护工阿姨出门去吃饭的时候没有锁门,顾梓时得以顺利飘到走廊。

不远处小护士推着坐轮椅的患者向她走来,顾梓时故意站在她们的中间,挡住她们的去路。

但是小护士和轮椅上的老奶奶都没有注意到她。

她们就这走了出去。

正常人是看不见她的,顾梓时心下一惊。

她跌跌撞撞地飘了回去,因为无法控制低速飞行的力度,她不时会碰到墙壁和床沿。

母亲似乎看懂了她在做什么,面上带着笑意:“我恐怕,也要不行了吧。”

“妈。”顾梓时哽咽,心里酸涩不忍。

“没什么,生老病死。”母亲让她上前去,“我病了之后总担心你一个人怎么办,你会不会因为你父亲的缘故不敢喜欢上什么人,但是现在想来,似乎是多虑。”

母亲拉过顾梓时的手,“这段时间,你就只是在icu呆着吗?是不是很难受?我这样没有办法去照顾你,你怨不怨我?”

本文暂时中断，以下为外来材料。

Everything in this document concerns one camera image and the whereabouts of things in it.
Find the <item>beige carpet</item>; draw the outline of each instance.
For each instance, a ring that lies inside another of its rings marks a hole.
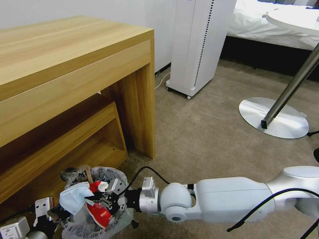
[[[156,85],[169,69],[156,77]],[[170,182],[196,183],[201,179],[244,176],[259,182],[275,177],[283,168],[319,166],[312,152],[319,135],[286,140],[263,134],[239,114],[239,103],[249,97],[276,99],[291,77],[220,61],[215,77],[192,100],[166,91],[165,81],[156,89],[156,158],[130,152],[121,166],[130,180],[148,165]],[[319,83],[306,81],[289,105],[308,115],[310,130],[319,130]],[[154,176],[145,170],[143,177]],[[155,175],[158,186],[163,182]],[[128,226],[115,238],[299,238],[314,219],[297,210],[270,214],[262,222],[246,223],[227,233],[231,225],[187,221],[174,224],[164,216],[135,213],[138,229]],[[312,233],[309,238],[318,238]]]

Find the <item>power cord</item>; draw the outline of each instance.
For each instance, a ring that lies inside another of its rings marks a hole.
[[[157,87],[159,87],[159,86],[161,85],[161,83],[163,82],[164,78],[165,78],[166,76],[168,76],[169,74],[170,74],[170,73],[167,73],[167,74],[163,77],[163,79],[160,81],[160,83],[159,83],[159,85],[158,85]]]
[[[26,208],[26,209],[24,209],[24,210],[22,210],[22,211],[16,212],[15,214],[12,214],[11,216],[6,217],[5,219],[2,219],[2,220],[0,221],[0,225],[3,224],[3,223],[5,223],[5,222],[8,221],[9,219],[12,219],[12,218],[14,218],[14,217],[16,217],[16,216],[18,216],[18,215],[24,213],[24,212],[35,212],[35,211],[36,211],[36,210],[35,210],[35,205],[32,204],[32,205],[30,205],[28,208]]]
[[[257,206],[255,206],[252,210],[250,210],[249,213],[246,214],[246,216],[244,216],[239,222],[237,222],[234,226],[230,227],[227,229],[227,232],[231,232],[232,230],[241,227],[244,223],[245,220],[247,220],[255,211],[257,211],[260,207],[262,207],[264,204],[266,204],[268,201],[270,201],[271,199],[273,199],[274,197],[286,193],[286,192],[290,192],[290,191],[302,191],[302,192],[306,192],[306,193],[310,193],[312,195],[315,195],[316,197],[319,198],[319,194],[315,193],[314,191],[308,190],[308,189],[302,189],[302,188],[290,188],[290,189],[285,189],[282,191],[279,191],[277,193],[274,193],[273,195],[269,196],[268,198],[266,198],[265,200],[263,200],[261,203],[259,203]],[[317,225],[318,226],[319,223],[319,218],[317,219],[317,221],[302,235],[302,237],[300,237],[300,239],[304,239],[306,238],[315,228]]]
[[[149,166],[143,166],[143,167],[140,168],[139,171],[137,171],[137,173],[135,174],[135,176],[133,177],[133,179],[131,180],[131,182],[129,183],[129,185],[128,185],[118,196],[122,195],[123,193],[125,193],[125,192],[129,189],[129,187],[130,187],[130,186],[133,184],[133,182],[136,180],[136,178],[137,178],[137,176],[140,174],[140,172],[141,172],[143,169],[145,169],[145,168],[152,170],[157,176],[159,176],[160,179],[162,179],[165,183],[169,184],[169,182],[166,181],[166,180],[165,180],[158,172],[156,172],[154,169],[152,169],[152,168],[149,167]]]

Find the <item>white air purifier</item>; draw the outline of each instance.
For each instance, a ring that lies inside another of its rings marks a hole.
[[[170,79],[191,99],[213,77],[236,0],[177,0]]]

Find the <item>plastic trash bag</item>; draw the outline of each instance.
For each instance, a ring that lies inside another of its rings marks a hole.
[[[85,173],[86,166],[81,166],[79,169],[61,173],[61,177],[66,181],[65,188],[70,187],[71,185],[87,181],[87,176]],[[127,178],[125,174],[115,168],[110,167],[95,167],[91,168],[91,175],[93,181],[104,181],[110,182],[112,179],[118,178],[121,180],[125,186],[128,185]],[[72,217],[68,220],[61,222],[63,227],[62,238],[63,239],[79,239],[79,238],[96,238],[104,239],[110,238],[114,234],[123,230],[127,227],[133,220],[133,209],[127,208],[125,211],[119,211],[110,221],[106,228],[101,228],[93,220],[91,223],[81,223],[74,222]]]

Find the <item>metal pole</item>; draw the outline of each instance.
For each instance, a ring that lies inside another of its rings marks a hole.
[[[263,129],[267,129],[267,126],[278,115],[278,113],[282,110],[282,108],[287,104],[290,98],[298,90],[302,81],[310,75],[310,73],[318,65],[318,63],[319,63],[319,44],[317,44],[317,46],[308,56],[307,60],[299,69],[297,74],[289,82],[285,90],[281,93],[281,95],[276,100],[274,105],[268,111],[265,118],[261,121],[261,127]]]

顾梓时摇摇头,本想编个谎说她已经没有知觉了。但等她抬头望见母亲清澈的眸子时,她不由自主地想起了那个世界。

那些再也见不到的好的、坏的人和事。

一股倾诉欲望浓烈地在她胸口翻滚,她缓缓开口,一面又觉得自己十分荒唐,觉得母亲会不信她。

但她还是说了,这仿佛是一个仪式,是告别和解脱。

但是顾梓时显然低估了母亲的接受力度,她能接受看见死去的女儿,也能接受一切看起来奇奇怪怪的故事。

等她说到那个没有兑现的承诺时,母亲拍了拍她的手。

顾梓时停了下来,等母亲发话。

母亲说;“你喜欢他了,是不是?”

顾梓时愣了一秒,茫然地点头,又突然摇了摇头。

母亲叹口气:“我原本担心你因为我和你父亲的事情而不敢去喜欢什么人。但我现在发现,你不是不敢喜欢,你是不愿意相信你能喜欢什么人是不是?”